WHAT THE EXERCISE ASKS: Please give back word for word the lines below, from the first one through the one with "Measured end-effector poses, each".

GIVEN MATERIAL:
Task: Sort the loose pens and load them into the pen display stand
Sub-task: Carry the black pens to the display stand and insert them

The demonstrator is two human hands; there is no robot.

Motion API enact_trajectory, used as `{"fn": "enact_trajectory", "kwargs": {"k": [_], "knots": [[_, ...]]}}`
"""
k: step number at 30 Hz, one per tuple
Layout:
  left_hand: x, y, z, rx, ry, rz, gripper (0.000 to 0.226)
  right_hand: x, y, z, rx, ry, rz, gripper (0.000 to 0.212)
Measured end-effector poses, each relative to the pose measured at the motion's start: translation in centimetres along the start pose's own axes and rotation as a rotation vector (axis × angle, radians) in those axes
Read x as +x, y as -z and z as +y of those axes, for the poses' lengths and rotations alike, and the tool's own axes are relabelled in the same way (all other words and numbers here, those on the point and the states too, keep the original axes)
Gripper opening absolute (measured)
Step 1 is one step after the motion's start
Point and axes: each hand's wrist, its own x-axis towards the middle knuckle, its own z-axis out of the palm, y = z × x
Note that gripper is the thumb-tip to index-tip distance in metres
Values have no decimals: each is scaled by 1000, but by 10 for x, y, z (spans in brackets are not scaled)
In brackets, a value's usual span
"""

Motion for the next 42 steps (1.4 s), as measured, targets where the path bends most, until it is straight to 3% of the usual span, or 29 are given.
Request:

TASK OUTPUT:
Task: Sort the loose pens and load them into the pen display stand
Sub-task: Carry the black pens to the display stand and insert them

The demonstrator is two human hands; there is no robot.

Motion API enact_trajectory, used as `{"fn": "enact_trajectory", "kwargs": {"k": [_], "knots": [[_, ...]]}}`
"""
k: step number at 30 Hz, one per tuple
Layout:
  left_hand: x, y, z, rx, ry, rz, gripper (0.000 to 0.226)
  right_hand: x, y, z, rx, ry, rz, gripper (0.000 to 0.212)
Measured end-effector poses, each relative to the pose measured at the motion's start: translation in centimetres along the start pose's own axes and rotation as a rotation vector (axis × angle, radians) in those axes

Besides this answer, the exercise requires nothing else.